EXERCISE DESCRIPTION :: Every line of the following records that includes "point" should be copied.

AVAILABLE RECORDS ::
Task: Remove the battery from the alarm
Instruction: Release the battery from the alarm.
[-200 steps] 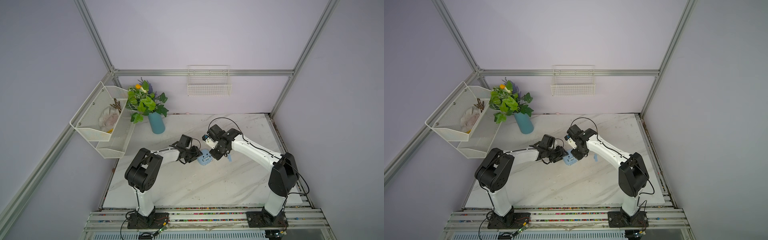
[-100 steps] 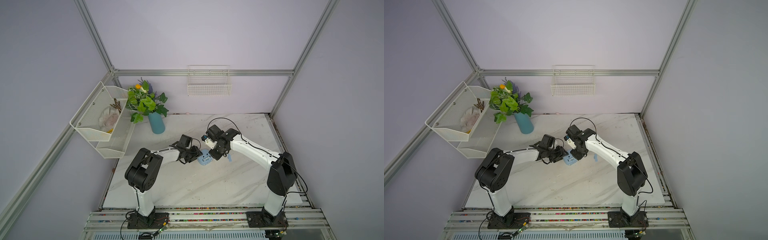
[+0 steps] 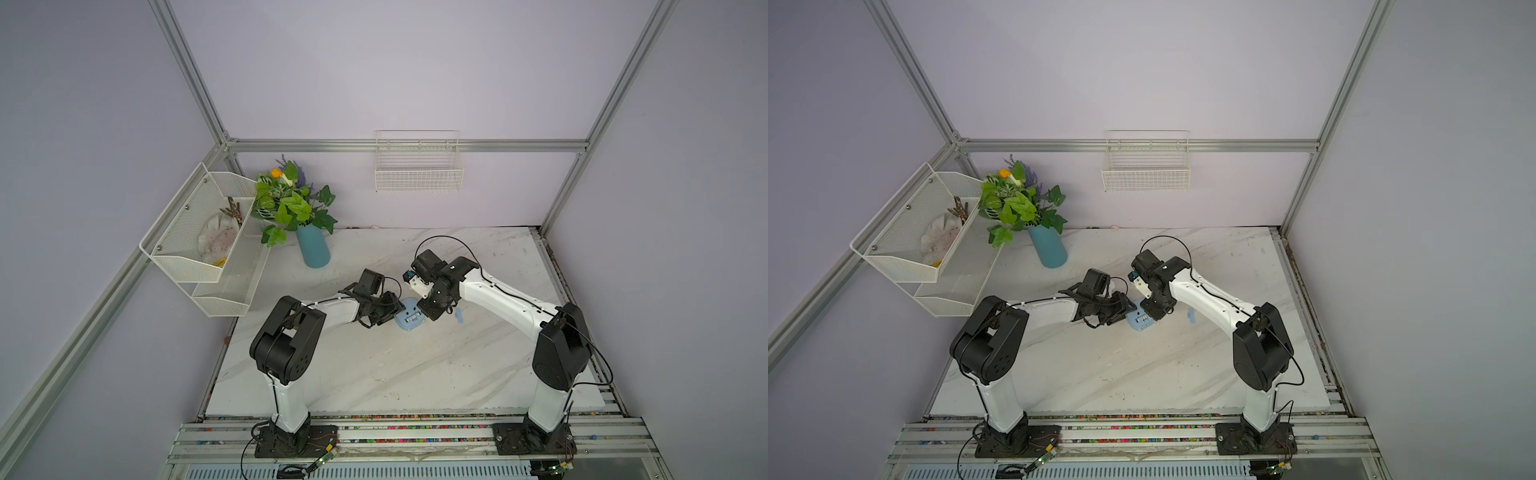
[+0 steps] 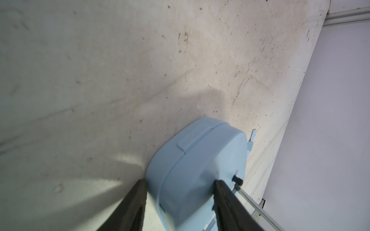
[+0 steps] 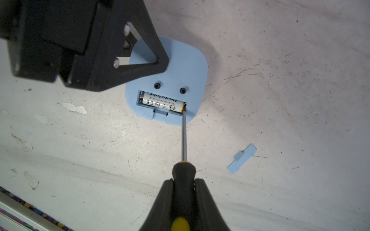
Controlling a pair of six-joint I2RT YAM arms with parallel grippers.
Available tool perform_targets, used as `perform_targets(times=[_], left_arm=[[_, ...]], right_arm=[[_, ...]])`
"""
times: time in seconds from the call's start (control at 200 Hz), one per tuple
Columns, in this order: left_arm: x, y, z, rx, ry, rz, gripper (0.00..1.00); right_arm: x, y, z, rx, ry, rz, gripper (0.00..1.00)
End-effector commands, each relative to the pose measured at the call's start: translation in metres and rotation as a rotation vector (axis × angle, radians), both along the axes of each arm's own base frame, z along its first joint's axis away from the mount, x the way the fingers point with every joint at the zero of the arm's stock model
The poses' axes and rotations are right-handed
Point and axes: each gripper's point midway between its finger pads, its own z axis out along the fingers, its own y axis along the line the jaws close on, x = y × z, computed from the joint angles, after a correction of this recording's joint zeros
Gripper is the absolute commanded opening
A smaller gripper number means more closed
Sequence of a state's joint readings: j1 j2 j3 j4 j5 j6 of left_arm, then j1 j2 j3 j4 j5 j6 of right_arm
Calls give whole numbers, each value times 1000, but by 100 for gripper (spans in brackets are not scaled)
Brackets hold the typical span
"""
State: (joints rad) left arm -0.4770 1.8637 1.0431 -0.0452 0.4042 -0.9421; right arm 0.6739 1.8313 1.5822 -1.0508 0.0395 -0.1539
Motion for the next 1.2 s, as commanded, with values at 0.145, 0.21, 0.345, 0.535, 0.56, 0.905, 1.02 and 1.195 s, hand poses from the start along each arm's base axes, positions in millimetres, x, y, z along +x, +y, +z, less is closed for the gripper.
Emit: perform_targets(times=[0.145, 0.21, 0.345, 0.535, 0.56, 0.905, 1.02, 1.195], left_arm=[[14, -4, 1, 8, -5, 12, 55], [14, -5, 1, 8, -5, 11, 55], [13, -4, 0, 9, -3, 11, 54], [14, -5, -1, 10, -2, 13, 54], [14, -5, -1, 9, -2, 12, 54], [13, -4, -4, 11, 3, 15, 53], [14, -5, -4, 10, 4, 14, 53], [14, -5, -5, 10, 4, 14, 53]], right_arm=[[-9, 0, -18, 134, 108, -55, 0], [-9, 1, -19, 161, 118, -56, 0], [-12, 3, -22, 214, 152, -55, 0], [-16, 7, -23, 280, 182, -50, 0], [-16, 7, -23, 290, 187, -50, 0], [-21, 12, -19, 421, 231, -40, 0], [-23, 13, -20, 459, 252, -37, 0], [-25, 15, -18, 523, 275, -35, 0]])
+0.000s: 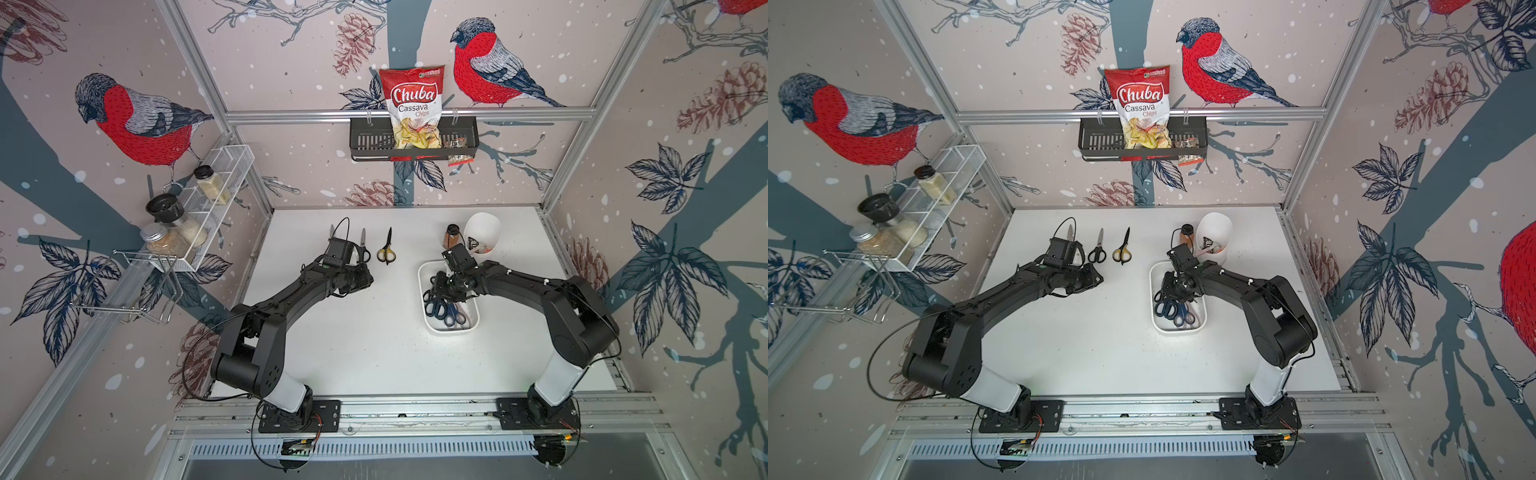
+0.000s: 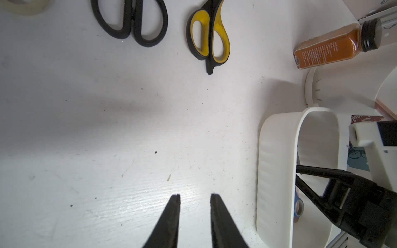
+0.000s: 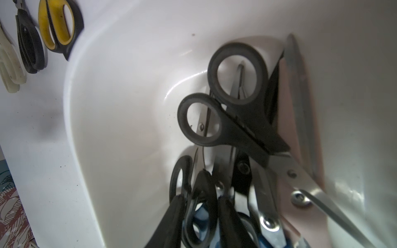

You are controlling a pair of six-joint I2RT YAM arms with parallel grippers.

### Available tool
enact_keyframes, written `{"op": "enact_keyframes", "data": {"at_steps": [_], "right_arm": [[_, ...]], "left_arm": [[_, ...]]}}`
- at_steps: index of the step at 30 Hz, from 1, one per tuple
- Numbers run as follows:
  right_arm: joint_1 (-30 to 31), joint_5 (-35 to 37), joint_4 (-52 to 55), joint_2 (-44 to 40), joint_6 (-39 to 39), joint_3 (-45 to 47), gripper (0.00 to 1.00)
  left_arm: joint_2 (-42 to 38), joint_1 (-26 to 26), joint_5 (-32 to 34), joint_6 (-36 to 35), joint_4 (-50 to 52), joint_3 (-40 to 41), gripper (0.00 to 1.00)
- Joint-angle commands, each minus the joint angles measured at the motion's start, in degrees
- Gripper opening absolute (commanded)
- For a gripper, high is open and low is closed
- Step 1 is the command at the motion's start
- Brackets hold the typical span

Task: Take the scissors out of the storage box
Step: Pick up the scissors from the storage box.

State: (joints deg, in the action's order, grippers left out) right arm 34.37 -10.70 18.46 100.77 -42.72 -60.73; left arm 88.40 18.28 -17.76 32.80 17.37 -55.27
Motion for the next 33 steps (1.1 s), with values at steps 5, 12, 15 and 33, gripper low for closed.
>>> {"op": "enact_keyframes", "data": {"at_steps": [5,12,15,33], "right_arm": [[-0.1,-0.7,-2.4,0.8,-1.2,-0.1,0.29],[-0.2,-0.8,-3.1,1.4,-1.8,-0.1,0.22],[-0.2,-0.6,-3.3,1.5,-1.9,-0.1,0.16],[0.0,0.5,3.9,-6.3,1.4,0.2,0.04]], "left_arm": [[-0.7,0.2,0.9,-0.2,-0.4,0.3,0.30],[-0.9,0.2,1.2,-0.6,-0.1,0.3,0.30],[-1.0,0.1,1.3,-0.7,0.1,0.3,0.30],[0.1,-4.2,0.9,-4.3,2.1,-5.3,0.30]]}}
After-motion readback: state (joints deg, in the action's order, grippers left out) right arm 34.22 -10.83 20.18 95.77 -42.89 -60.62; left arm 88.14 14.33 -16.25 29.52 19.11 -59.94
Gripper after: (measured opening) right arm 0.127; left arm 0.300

SOLUTION TO THE EXERCISE ::
End-effector commands, each relative to the pose measured at the call's start: translation in metres and rotation as a rotation vector (axis × angle, radians), both along the axes of each arm's own base frame, z along its first joint's axis away from the mount, x the way the fingers point with every joint at the zero of the arm's stock model
Point and axes: each gripper's point midway between its finger pads, its own z axis out along the fingers, its own y axis along the line the jaws close on, x = y × z, computed from the joint angles, after a correction of this recording's joint zeros

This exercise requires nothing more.